VILLS -- Video-Image Learning to Learn Semantics for Person Re-Identification

November 27, 2023 · Declared Dead · 🏛 IEEE Workshop/Winter Conference on Applications of Computer Vision

"No code URL or promise found in abstract"

Evidence collected by the PWNC Scanner

Authors Siyuan Huang, Ram Prabhakar, Yuxiang Guo, Rama Chellappa, Cheng Peng arXiv ID 2311.17074 Category cs.CV: Computer Vision Citations 3 Venue IEEE Workshop/Winter Conference on Applications of Computer Vision Last Checked 3 months ago

Abstract

Person Re-identification is a research area with significant real world applications. Despite recent progress, existing methods face challenges in robust re-identification in the wild, e.g., by focusing only on a particular modality and on unreliable patterns such as clothing. A generalized method is highly desired, but remains elusive to achieve due to issues such as the trade-off between spatial and temporal resolution and imperfect feature extraction.
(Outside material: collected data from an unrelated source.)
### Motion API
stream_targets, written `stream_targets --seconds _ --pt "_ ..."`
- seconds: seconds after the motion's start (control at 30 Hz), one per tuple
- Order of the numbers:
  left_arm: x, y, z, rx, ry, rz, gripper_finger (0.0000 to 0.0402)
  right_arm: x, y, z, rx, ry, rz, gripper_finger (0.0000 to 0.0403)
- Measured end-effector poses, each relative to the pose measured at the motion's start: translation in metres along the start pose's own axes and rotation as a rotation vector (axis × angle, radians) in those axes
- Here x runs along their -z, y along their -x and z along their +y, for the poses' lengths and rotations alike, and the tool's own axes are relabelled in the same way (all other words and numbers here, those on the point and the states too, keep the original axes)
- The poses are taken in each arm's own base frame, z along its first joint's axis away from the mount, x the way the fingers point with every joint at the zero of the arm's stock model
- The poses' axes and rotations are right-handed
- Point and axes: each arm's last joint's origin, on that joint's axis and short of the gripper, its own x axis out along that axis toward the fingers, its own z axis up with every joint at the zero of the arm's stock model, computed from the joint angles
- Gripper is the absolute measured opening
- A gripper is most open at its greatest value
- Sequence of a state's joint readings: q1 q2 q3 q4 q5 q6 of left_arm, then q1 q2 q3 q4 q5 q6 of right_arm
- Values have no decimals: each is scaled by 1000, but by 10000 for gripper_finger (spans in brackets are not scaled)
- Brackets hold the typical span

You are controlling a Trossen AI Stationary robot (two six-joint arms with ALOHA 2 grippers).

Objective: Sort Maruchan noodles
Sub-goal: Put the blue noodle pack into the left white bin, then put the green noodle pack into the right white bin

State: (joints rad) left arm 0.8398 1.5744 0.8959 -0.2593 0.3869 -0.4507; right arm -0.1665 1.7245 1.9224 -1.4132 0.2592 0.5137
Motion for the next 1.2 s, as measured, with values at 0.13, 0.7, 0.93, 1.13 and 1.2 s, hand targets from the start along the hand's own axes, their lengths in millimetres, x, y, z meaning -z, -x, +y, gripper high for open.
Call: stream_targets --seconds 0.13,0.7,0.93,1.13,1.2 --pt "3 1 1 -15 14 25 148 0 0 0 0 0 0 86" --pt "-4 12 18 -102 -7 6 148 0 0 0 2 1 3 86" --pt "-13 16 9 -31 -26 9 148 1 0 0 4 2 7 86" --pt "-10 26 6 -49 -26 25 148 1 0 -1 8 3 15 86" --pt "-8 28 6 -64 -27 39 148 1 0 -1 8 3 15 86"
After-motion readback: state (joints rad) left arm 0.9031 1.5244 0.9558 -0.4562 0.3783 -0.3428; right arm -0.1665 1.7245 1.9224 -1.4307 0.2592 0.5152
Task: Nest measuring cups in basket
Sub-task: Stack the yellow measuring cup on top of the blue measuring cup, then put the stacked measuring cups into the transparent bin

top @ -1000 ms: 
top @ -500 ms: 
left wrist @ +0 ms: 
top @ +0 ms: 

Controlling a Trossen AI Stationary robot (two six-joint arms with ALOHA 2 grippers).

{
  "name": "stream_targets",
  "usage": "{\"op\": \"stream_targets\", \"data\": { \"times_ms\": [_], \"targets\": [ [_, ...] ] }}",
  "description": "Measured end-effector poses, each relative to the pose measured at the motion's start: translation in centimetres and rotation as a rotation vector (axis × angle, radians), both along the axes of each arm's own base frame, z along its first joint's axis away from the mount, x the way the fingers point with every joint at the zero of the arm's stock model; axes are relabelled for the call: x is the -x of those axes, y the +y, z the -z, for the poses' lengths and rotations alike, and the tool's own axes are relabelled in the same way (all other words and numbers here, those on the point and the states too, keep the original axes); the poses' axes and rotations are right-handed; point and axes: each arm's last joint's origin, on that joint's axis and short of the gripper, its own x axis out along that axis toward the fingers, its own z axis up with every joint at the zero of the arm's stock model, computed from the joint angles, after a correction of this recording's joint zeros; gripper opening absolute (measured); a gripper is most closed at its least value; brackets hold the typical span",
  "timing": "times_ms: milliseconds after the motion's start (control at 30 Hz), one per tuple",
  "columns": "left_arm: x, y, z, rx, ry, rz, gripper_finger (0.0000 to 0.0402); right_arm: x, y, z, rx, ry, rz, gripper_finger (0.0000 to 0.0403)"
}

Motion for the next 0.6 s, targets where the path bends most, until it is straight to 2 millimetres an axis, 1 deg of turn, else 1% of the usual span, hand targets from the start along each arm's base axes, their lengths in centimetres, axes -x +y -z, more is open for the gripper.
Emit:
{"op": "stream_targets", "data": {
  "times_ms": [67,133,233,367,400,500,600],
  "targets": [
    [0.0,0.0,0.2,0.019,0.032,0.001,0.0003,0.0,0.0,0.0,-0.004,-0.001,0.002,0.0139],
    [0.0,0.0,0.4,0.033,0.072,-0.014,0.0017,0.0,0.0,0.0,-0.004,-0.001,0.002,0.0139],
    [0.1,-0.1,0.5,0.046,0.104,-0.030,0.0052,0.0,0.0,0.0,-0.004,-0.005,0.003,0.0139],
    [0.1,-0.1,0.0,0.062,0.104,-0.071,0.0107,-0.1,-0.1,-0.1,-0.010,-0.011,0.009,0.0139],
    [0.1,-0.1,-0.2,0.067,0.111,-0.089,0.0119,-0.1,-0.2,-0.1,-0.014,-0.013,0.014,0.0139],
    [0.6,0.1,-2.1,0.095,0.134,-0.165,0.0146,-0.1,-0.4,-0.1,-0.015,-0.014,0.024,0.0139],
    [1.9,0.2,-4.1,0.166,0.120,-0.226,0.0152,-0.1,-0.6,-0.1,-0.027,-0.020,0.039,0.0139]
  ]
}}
We propose VILLS (Video-Image Learning to Learn Semantics), a self-supervised method that jointly learns spatial and temporal features from images and videos. VILLS first designs a local semantic extraction module that adaptively extracts semantically consistent and robust spatial features. Then, VILLS designs a unified feature learning and adaptation module to represent image and video modalities in a consistent feature space. By Leveraging self-supervised, large-scale pre-training, VILLS establishes a new State-of-The-Art that significantly outperforms existing image and video-based methods.